* _What you will do_: Return exactly the span of lines in the following data that opens with the line containing "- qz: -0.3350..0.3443" and closes with the line containing "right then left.". Include nothing else.

* _Records_:
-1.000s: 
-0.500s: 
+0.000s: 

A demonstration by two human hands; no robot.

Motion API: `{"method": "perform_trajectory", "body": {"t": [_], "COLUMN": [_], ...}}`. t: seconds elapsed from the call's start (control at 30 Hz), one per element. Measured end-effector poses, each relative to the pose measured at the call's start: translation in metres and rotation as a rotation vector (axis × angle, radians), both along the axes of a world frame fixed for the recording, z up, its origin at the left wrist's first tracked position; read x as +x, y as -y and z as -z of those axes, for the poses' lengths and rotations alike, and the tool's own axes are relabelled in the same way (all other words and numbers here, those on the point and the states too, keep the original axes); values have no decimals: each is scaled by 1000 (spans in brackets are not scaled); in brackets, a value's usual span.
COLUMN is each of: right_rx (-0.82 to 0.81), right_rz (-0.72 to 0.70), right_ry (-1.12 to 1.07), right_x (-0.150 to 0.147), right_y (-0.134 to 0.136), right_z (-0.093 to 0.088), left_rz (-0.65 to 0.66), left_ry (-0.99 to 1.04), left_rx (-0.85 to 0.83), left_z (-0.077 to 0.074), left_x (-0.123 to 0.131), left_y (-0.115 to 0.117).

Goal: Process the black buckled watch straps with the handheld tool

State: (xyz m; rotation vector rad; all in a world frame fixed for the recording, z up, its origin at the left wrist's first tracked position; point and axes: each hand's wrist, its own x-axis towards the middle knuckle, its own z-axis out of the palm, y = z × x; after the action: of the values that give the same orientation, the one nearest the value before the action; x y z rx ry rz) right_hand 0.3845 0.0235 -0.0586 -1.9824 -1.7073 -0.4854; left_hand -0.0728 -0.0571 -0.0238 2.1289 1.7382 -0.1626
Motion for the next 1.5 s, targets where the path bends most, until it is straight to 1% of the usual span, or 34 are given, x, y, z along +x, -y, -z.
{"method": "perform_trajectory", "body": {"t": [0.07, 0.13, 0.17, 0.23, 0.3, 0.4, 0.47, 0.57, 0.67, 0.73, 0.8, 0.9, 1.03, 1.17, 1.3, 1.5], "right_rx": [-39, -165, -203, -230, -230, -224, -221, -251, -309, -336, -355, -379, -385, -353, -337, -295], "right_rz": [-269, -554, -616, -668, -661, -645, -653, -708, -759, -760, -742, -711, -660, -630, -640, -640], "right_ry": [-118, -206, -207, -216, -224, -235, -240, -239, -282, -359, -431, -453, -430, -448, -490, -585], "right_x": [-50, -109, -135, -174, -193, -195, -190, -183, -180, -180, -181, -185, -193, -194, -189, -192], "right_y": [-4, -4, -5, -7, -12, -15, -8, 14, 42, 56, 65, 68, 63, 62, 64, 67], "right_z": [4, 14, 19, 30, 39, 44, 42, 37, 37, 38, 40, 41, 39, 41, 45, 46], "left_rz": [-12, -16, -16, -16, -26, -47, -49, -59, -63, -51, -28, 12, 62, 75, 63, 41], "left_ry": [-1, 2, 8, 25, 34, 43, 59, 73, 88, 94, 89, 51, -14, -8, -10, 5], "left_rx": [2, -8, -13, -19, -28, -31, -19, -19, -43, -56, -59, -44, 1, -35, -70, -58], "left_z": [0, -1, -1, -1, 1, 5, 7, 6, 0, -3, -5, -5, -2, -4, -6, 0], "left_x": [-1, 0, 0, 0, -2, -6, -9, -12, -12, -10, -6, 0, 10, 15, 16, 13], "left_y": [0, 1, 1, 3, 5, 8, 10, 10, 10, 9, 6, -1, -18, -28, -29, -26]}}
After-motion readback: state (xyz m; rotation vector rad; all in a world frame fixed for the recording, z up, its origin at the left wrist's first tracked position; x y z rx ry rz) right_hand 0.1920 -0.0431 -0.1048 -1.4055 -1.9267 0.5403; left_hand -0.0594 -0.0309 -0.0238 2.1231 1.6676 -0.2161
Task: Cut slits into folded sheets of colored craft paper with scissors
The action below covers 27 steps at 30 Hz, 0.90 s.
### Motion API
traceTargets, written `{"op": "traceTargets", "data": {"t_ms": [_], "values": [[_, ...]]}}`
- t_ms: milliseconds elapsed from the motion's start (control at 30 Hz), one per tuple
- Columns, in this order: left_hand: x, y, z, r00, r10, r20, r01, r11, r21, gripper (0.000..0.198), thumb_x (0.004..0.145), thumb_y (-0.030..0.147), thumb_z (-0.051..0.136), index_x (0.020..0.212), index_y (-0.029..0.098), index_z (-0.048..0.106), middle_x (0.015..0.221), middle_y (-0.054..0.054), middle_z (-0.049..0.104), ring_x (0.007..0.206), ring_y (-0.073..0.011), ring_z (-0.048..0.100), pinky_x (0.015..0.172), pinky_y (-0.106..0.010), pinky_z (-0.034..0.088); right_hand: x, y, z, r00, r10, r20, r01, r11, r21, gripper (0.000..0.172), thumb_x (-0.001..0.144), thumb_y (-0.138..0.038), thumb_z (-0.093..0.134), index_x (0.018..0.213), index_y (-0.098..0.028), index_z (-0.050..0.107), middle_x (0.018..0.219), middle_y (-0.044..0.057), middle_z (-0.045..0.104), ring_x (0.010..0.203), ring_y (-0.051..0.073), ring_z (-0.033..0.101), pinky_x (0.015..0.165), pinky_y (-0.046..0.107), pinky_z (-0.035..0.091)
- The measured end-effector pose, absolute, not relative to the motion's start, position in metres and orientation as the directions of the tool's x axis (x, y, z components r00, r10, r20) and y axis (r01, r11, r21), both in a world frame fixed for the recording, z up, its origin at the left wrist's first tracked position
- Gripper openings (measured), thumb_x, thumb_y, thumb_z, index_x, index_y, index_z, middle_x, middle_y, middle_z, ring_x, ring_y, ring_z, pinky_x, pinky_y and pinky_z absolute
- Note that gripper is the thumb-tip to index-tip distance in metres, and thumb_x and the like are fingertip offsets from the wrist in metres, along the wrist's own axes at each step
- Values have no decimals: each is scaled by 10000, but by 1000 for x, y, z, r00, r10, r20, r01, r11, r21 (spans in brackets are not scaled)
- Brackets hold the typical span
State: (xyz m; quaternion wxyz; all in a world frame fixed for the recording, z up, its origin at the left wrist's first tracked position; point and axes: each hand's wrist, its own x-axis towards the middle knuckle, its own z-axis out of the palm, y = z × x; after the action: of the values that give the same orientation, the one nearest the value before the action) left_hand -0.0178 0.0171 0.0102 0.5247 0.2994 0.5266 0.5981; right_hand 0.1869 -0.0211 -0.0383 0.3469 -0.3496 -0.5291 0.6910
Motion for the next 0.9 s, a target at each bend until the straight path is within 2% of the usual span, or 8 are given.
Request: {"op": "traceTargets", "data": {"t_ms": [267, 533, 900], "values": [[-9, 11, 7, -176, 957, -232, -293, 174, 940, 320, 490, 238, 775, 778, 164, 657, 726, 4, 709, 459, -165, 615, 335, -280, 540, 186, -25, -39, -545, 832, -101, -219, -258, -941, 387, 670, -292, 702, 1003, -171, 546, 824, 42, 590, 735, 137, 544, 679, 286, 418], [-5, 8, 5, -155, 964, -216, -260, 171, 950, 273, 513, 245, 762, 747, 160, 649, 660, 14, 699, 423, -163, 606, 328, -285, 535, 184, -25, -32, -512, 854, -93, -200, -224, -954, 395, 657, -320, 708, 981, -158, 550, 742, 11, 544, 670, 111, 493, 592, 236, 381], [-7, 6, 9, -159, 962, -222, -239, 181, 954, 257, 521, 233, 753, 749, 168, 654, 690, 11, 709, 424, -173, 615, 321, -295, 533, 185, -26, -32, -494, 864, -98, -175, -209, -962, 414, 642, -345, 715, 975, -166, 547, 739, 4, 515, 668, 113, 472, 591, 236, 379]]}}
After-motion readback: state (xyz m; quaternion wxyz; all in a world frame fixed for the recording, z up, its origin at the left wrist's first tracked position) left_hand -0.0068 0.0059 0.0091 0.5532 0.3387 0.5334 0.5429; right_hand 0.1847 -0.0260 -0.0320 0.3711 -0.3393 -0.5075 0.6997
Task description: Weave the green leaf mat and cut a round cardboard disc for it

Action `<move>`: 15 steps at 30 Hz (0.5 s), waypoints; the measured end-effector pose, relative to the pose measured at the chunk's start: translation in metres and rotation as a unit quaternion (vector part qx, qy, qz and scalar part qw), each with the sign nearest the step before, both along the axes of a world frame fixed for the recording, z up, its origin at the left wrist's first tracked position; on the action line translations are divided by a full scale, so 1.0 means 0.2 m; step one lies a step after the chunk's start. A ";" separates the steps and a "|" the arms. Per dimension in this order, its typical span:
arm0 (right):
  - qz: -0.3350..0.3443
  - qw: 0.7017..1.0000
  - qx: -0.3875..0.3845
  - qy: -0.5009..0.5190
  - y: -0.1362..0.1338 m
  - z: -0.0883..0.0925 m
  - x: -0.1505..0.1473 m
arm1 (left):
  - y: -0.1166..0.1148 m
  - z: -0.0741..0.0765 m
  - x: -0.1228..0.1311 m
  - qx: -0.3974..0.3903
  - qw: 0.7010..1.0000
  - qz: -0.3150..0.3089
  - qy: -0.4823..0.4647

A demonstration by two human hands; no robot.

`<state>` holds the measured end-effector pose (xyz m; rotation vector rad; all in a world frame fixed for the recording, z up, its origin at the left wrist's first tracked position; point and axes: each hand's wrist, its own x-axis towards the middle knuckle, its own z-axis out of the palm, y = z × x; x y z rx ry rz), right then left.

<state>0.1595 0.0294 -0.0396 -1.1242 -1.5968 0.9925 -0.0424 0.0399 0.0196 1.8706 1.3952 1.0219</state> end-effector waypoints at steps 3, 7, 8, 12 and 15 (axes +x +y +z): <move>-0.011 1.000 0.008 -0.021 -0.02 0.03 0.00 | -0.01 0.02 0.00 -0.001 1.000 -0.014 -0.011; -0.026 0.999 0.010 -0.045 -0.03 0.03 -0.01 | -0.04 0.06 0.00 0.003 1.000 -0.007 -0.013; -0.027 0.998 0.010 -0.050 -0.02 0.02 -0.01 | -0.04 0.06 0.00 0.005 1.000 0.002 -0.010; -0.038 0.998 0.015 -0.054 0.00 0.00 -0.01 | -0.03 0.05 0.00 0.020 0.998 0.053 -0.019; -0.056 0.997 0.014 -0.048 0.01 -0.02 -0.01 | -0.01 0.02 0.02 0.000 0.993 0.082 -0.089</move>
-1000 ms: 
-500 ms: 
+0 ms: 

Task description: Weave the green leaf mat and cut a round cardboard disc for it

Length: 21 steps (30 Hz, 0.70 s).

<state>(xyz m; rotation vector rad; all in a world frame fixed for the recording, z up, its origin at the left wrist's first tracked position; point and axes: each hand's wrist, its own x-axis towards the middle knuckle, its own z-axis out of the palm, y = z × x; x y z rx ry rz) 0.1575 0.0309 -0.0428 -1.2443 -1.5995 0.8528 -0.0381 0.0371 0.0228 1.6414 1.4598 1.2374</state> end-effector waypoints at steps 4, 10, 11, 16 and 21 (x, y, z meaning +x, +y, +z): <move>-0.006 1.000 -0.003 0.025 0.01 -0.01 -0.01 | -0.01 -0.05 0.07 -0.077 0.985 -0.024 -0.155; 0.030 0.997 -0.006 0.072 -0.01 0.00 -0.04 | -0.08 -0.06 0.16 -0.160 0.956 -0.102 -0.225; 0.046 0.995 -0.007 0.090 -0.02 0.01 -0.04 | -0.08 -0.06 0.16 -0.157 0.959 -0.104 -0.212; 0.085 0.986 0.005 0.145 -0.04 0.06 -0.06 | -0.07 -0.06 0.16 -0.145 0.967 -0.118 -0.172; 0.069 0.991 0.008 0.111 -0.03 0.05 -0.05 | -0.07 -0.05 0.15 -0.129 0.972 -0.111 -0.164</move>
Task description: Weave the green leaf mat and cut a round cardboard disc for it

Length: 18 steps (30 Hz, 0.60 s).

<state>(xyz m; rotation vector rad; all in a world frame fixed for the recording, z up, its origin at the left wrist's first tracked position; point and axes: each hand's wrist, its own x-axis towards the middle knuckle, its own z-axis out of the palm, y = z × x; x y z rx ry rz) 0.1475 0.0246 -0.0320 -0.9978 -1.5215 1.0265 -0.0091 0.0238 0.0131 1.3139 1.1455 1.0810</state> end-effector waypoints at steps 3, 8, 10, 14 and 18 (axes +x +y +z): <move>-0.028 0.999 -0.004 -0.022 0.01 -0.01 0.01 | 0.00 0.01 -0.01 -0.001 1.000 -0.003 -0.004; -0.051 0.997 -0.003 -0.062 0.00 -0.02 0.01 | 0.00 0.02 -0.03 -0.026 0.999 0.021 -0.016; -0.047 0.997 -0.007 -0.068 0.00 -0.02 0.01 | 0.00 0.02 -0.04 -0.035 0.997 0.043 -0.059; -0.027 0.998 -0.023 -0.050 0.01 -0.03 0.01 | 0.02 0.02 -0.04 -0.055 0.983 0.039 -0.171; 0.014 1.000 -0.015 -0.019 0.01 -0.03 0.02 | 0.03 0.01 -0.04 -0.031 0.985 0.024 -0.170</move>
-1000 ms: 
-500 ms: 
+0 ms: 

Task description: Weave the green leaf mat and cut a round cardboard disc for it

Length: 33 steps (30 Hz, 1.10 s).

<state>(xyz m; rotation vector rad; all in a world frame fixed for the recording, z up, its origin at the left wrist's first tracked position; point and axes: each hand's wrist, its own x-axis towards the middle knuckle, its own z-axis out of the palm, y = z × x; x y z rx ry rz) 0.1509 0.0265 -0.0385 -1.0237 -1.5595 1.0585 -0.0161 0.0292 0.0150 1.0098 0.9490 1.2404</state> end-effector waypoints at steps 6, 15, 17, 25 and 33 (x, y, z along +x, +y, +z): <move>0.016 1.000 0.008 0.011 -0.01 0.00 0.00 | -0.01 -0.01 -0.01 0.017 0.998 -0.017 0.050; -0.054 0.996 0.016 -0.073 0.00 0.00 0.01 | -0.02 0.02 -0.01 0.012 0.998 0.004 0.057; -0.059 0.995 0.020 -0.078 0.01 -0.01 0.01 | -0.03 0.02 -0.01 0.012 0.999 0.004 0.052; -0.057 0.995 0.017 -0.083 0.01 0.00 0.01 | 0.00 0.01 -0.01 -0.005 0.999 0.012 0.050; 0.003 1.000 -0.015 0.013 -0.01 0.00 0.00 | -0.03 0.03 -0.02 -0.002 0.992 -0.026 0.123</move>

* _Output of the exercise_:
  - qz: -0.3350..0.3443
  - qw: 0.7017..1.0000
  - qx: -0.3875..0.3845
  - qy: -0.5009..0.5190
  - y: -0.1362..0.1338 m
  - z: -0.0883..0.0925 m
  - x: -0.1505..0.1473 m
arm1 (left):
  - y: -0.1166..0.1148 m
  - z: -0.0741..0.0765 m
  - x: -0.1228..0.1311 m
  - qx: -0.3974..0.3903
  - qw: 0.7010..1.0000
  - qz: -0.3150..0.3089
  - qy: -0.4823..0.4647

A demonstration by two human hands; no robot.

`<state>` holds the measured end-effector pose (xyz m; rotation vector rad; all in a world frame fixed for the recording, z up, its origin at the left wrist's first tracked position; point and axes: each hand's wrist, its own x-axis towards the middle knuckle, its own z-axis out of the palm, y = z × x; x y z rx ry rz), right then left.

The given answer completes the exercise.